A motivating example

In a two-way mosaic plot, the widths of the bars represent the proportions of the levels of the categorical variables. It makes sense, therefore, to use [0, 100] as the coordinate system for the mosaic plots. For example, suppose the horizontal variable has three levels (A, B, and C) and the proportion of A is 20%, the proportion of B is 30%, and the proportion of C is 50%. Then the widths of the bars in the coordinate system are 20, 30, and 50, respectively. The first bar covers the range [0, 20], the second bar covers [20, 50], and the third bar covers [50, 100]. The widths of the bars will occupy 20%, 30%, and 50% of the width of the mosaic plot. In general, if the widths of the bars are w1, w2, and w3, the bars cover the intervals [0, w1], [w1, w1+w2], and [w1+w2, 100]. The centers of the bars are at w1/2, w1 + w2/2, and w1 + w2 + w3/2, respectively.

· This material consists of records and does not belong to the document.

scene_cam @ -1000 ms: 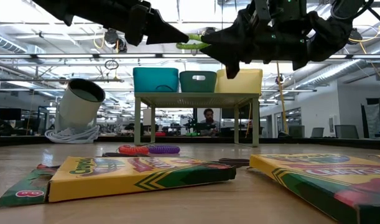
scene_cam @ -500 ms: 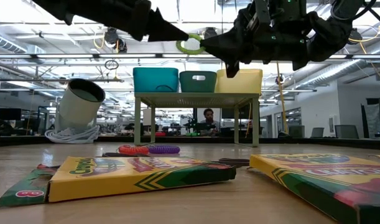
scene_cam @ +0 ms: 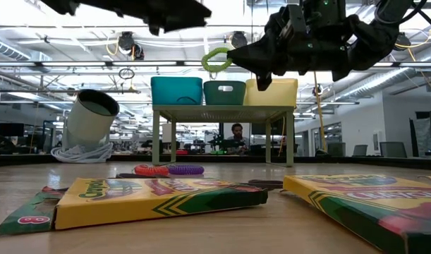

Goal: Pick & Place Office Desk Supplies
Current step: Put the green spring keychain into the green bin on the shelf

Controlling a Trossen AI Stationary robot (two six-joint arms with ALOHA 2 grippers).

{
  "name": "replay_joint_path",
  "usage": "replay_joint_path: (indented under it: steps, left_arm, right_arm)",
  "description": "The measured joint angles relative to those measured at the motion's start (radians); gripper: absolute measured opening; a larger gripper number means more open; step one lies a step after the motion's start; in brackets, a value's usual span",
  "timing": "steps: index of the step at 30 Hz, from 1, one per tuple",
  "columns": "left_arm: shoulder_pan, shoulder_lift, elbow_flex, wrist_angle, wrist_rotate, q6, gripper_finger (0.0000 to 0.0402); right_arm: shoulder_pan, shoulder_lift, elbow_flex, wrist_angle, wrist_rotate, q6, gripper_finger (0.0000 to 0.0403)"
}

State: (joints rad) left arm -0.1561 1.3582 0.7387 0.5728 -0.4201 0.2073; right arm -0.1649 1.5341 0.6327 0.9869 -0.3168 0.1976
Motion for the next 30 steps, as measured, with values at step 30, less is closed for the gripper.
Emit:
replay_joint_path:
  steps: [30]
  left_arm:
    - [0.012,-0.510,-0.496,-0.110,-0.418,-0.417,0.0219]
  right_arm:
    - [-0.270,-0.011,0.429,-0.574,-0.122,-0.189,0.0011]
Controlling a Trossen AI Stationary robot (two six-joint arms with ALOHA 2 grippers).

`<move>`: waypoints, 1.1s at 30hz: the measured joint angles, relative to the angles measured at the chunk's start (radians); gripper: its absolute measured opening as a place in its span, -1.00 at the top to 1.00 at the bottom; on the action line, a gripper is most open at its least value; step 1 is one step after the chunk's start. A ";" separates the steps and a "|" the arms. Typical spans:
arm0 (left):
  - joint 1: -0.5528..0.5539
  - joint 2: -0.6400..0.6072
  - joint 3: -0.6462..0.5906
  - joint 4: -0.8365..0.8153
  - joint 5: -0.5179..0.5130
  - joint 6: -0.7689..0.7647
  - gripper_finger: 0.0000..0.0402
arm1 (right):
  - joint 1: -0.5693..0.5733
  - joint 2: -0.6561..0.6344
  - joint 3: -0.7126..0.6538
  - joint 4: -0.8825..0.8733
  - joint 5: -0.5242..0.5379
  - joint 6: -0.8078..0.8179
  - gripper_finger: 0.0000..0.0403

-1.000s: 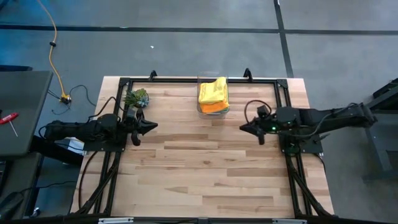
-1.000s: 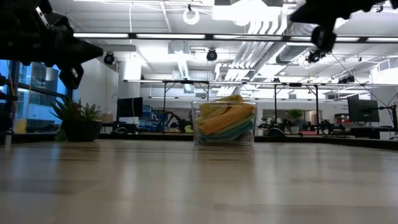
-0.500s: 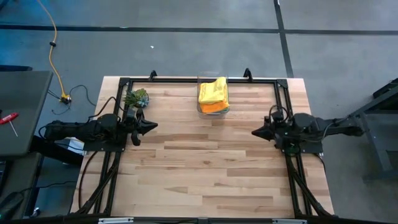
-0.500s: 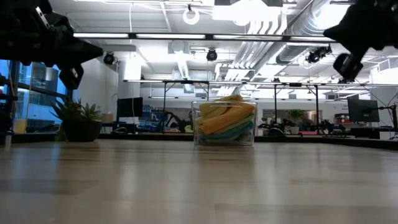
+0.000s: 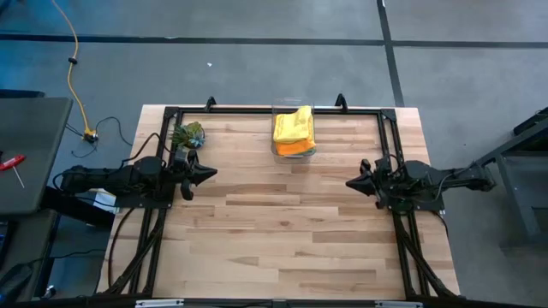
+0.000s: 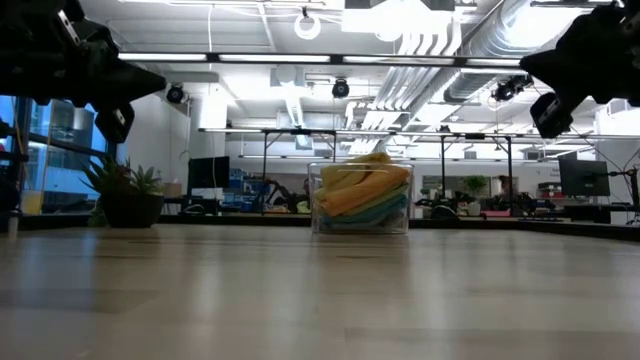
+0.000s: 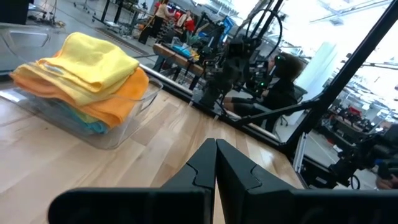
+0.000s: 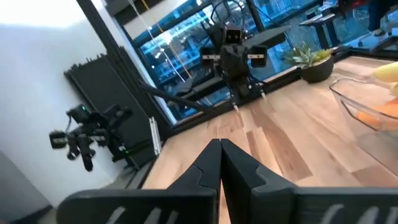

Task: Fold microfiber towels
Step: Return to Home Position

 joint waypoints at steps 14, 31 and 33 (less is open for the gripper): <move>0.000 0.001 0.000 0.000 -0.001 0.000 1.00 | 0.000 0.030 0.001 -0.058 -0.005 -0.140 1.00; 0.000 0.001 0.000 0.000 -0.003 0.000 1.00 | 0.000 0.030 0.001 -0.060 -0.005 0.016 1.00; 0.000 0.001 0.000 0.000 -0.003 0.000 1.00 | 0.000 0.030 0.001 -0.060 -0.005 0.013 1.00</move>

Each bar is composed of smaller vertical bars. If you adopt a [0, 100] coordinate system for the vertical dimension, the heights of the sub-bars are the conditional proportions of the vertical variable within each level of the horizontal variable.

Obtain the proportions and conditional proportions from PROC FREQ

You can use PROC FREQ to obtain the proportions of each level and joint level. You can use the proportions to compute the center of each cell in a [0, 100] x [0, 100] coordinate system. I recommend using the CROSSLIST and SPARSE options, as shown in the following example, which shows a mosaic plot for the Origin and Type variables in the Sashelp.Cars data. For portability (and, hopefully, clarity), I have defined two macros that contain the name of the horizontal and vertical variables.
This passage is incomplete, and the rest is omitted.